Data shown START

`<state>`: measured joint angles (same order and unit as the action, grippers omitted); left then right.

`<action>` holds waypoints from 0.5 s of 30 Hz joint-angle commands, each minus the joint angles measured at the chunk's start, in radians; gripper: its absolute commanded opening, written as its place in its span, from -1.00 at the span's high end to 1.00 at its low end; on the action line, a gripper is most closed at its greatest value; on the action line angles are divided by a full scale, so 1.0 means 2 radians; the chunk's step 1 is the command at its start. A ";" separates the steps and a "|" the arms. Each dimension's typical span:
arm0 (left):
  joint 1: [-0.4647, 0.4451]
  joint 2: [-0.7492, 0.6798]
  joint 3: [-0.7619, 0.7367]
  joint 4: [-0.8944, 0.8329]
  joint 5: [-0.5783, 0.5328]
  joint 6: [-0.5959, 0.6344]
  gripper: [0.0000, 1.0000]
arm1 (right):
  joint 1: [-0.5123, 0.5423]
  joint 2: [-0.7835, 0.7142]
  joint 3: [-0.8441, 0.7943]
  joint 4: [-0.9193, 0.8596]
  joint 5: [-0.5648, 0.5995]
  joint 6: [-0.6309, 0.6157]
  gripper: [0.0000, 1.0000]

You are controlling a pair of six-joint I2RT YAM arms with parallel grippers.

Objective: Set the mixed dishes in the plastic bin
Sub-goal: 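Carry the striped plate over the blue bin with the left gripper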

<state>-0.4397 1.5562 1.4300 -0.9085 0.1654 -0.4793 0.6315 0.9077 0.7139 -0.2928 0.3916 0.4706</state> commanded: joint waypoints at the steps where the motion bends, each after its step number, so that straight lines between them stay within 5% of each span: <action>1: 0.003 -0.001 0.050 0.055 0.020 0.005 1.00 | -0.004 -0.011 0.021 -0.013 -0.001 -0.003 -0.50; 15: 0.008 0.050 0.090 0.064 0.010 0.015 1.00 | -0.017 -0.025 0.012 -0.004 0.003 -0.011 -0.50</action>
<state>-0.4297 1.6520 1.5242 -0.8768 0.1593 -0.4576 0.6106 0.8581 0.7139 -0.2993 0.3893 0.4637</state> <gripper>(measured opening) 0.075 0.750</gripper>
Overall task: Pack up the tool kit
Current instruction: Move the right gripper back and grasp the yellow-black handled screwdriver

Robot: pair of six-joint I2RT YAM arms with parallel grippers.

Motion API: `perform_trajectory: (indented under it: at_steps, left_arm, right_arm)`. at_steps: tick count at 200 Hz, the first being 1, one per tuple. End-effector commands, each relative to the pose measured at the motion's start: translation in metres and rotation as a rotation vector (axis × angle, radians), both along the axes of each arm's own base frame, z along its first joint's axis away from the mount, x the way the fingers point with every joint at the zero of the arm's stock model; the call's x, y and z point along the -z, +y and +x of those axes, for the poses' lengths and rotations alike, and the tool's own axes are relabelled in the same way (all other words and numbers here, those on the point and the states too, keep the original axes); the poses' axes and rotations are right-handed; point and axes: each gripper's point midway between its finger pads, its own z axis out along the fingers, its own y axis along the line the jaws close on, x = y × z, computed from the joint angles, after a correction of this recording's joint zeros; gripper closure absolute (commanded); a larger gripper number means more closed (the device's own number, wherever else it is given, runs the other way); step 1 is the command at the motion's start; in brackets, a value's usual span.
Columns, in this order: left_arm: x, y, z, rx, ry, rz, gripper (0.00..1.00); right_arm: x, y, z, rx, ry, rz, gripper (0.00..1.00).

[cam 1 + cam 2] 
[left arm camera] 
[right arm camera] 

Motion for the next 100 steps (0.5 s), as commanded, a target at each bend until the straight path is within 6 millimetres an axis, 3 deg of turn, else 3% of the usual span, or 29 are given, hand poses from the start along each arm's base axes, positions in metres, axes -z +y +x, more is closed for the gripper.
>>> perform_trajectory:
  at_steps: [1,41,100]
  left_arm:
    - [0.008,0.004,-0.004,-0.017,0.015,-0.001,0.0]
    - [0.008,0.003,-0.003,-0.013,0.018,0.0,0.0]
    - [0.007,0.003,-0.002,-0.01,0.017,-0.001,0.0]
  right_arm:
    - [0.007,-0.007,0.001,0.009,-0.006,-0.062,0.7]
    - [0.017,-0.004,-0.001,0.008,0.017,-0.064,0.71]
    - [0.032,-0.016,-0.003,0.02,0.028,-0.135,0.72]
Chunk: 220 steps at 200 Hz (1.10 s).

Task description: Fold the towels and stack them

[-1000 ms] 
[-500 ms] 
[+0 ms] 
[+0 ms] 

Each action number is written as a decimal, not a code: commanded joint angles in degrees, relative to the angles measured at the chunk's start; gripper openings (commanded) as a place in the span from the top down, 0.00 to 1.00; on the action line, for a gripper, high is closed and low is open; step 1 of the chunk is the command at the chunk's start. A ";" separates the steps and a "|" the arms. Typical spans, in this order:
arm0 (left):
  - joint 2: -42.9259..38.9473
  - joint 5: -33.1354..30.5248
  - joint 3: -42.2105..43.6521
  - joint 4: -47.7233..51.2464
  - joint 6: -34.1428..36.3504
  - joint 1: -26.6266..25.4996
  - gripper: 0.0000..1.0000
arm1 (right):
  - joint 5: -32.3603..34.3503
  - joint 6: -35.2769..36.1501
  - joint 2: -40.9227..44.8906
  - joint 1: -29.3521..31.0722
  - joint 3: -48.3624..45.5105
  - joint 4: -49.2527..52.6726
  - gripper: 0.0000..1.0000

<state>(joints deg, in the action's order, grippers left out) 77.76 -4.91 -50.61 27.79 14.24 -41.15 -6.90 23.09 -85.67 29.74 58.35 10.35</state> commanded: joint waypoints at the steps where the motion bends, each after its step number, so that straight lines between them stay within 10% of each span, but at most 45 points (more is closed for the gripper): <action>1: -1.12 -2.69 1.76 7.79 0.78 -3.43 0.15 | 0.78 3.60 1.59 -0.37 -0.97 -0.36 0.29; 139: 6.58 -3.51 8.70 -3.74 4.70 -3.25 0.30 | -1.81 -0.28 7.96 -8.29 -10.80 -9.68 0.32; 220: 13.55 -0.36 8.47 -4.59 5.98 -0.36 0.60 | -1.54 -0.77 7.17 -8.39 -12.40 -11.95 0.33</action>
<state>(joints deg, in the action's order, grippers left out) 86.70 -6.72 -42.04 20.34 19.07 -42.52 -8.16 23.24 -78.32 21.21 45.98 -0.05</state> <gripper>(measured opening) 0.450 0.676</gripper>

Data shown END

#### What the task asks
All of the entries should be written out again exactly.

#### The answer
`<state>`: measured joint angles (same order and unit as the action, grippers omitted); left then right.

`<action>` holds waypoints from 0.5 s of 30 Hz joint-angle commands, each minus the joint angles measured at the chunk's start, in radians; gripper: its absolute commanded opening, written as its place in its span, from -1.00 at the span's high end to 1.00 at its low end; on the action line, a gripper is most closed at its greatest value; on the action line angles are divided by a full scale, so 1.0 means 2 radians; the chunk's step 1 is the command at its start. A ";" separates the steps and a "|" the arms. Each dimension's typical span:
arm0 (left):
  joint 1: [-0.4647, 0.4451]
  joint 2: [-0.7492, 0.6798]
  joint 3: [-0.7619, 0.7367]
  joint 4: [-0.8944, 0.8329]
  joint 5: [-0.5783, 0.5328]
  joint 6: [-0.5959, 0.6344]
  gripper: [0.0000, 1.0000]
arm1 (right):
  joint 1: [-0.5123, 0.5423]
  joint 2: [-0.7835, 0.7142]
  joint 3: [-0.8441, 0.7943]
  joint 4: [-0.9193, 0.8596]
  joint 5: [-0.5648, 0.5995]
  joint 6: [-0.6309, 0.6157]
  gripper: [0.0000, 1.0000]

You are controlling a pair of six-joint I2RT YAM arms with parallel grippers.

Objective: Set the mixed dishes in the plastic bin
Sub-goal: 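Carry the striped plate over the blue bin with the left gripper
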
<state>-0.4397 1.5562 1.4300 -0.9085 0.1654 -0.4793 0.6315 0.9077 0.7139 -0.2928 0.3916 0.4706</state> commanded: joint waypoints at the steps where the motion bends, each after its step number, so that straight lines between them stay within 5% of each span: <action>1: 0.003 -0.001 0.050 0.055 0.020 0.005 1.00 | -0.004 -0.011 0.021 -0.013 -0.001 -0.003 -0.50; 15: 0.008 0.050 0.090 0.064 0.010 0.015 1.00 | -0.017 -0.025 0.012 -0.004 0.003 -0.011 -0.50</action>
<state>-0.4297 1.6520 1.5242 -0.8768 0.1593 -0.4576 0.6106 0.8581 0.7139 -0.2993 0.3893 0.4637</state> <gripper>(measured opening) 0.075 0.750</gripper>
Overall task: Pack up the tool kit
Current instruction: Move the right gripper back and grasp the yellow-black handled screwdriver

Robot: pair of six-joint I2RT YAM arms with parallel grippers.

Motion API: `perform_trajectory: (indented under it: at_steps, left_arm, right_arm)`. at_steps: tick count at 200 Hz, the first being 1, one per tuple. End-effector commands, each relative to the pose measured at the motion's start: translation in metres and rotation as a rotation vector (axis × angle, radians), both along the axes of each arm's own base frame, z along its first joint's axis away from the mount, x the way the fingers point with every joint at the zero of the arm's stock model; the call's x, y and z point along the -z, +y and +x of those axes, for the poses' lengths and rotations alike, and the tool's own axes are relabelled in the same way (all other words and numbers here, those on the point and the states too, keep the original axes); the poses' axes and rotations are right-handed; point and axes: each gripper's point midway between its finger pads, its own z axis out along the fingers, its own y axis along the line the jaws close on, x = y × z, computed from the joint angles, after a correction of this recording's joint zeros; gripper closure absolute (commanded); a larger gripper number means more closed (the device's own number, wherever else it is given, runs the other way); step 1 is the command at the motion's start; in brackets, a value's usual span.
Columns, in this order: left_arm: x, y, z, rx, ry, rz, gripper (0.00..1.00); right_arm: x, y, z, rx, ry, rz, gripper (0.00..1.00).

[cam 1 + cam 2] 
[left arm camera] 
[right arm camera] 

Motion for the next 100 steps (0.5 s), as commanded, a target at each bend until the straight path is within 6 millimetres an axis, 3 deg of turn, else 3% of the usual span, or 29 are given, hand poses from the start along each arm's base axes, positions in metres, axes -z +y +x, more is closed for the gripper.
>>> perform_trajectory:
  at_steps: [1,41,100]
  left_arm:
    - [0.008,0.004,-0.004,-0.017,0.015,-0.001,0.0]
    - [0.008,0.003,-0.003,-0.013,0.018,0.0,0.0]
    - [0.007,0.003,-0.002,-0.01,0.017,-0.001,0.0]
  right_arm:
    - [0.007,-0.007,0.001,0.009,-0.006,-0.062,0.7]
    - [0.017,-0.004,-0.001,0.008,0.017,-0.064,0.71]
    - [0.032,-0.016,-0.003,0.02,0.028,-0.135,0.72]
Chunk: 220 steps at 200 Hz (1.10 s).

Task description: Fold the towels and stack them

[-1000 ms] 
[-500 ms] 
[+0 ms] 
[+0 ms] 

Each action number is written as a decimal, not a code: commanded joint angles in degrees, relative to the angles measured at the chunk's start; gripper openings (commanded) as a place in the span from the top down, 0.00 to 1.00; on the action line, for a gripper, high is closed and low is open; step 1 of the chunk is the command at the chunk's start. A ";" separates the steps and a "|" the arms. Typical spans, in this order:
arm0 (left):
  - joint 2: -42.9259..38.9473
  - joint 5: -33.1354..30.5248
  - joint 3: -42.2105..43.6521
  - joint 4: -47.7233..51.2464
  - joint 6: -34.1428..36.3504
  - joint 1: -26.6266..25.4996
  - gripper: 0.0000..1.0000
arm1 (right):
  - joint 5: -32.3603..34.3503
  - joint 6: -35.2769..36.1501
  - joint 2: -40.9227..44.8906
  - joint 1: -29.3521..31.0722
  - joint 3: -48.3624..45.5105
  - joint 4: -49.2527..52.6726
  - gripper: 0.0000..1.0000

<state>(joints deg, in the action's order, grippers left out) 77.76 -4.91 -50.61 27.79 14.24 -41.15 -6.90 23.09 -85.67 29.74 58.35 10.35</state> commanded: joint waypoints at the steps where the motion bends, each after its step number, so that straight lines between them stay within 10% of each span, but at most 45 points (more is closed for the gripper): <action>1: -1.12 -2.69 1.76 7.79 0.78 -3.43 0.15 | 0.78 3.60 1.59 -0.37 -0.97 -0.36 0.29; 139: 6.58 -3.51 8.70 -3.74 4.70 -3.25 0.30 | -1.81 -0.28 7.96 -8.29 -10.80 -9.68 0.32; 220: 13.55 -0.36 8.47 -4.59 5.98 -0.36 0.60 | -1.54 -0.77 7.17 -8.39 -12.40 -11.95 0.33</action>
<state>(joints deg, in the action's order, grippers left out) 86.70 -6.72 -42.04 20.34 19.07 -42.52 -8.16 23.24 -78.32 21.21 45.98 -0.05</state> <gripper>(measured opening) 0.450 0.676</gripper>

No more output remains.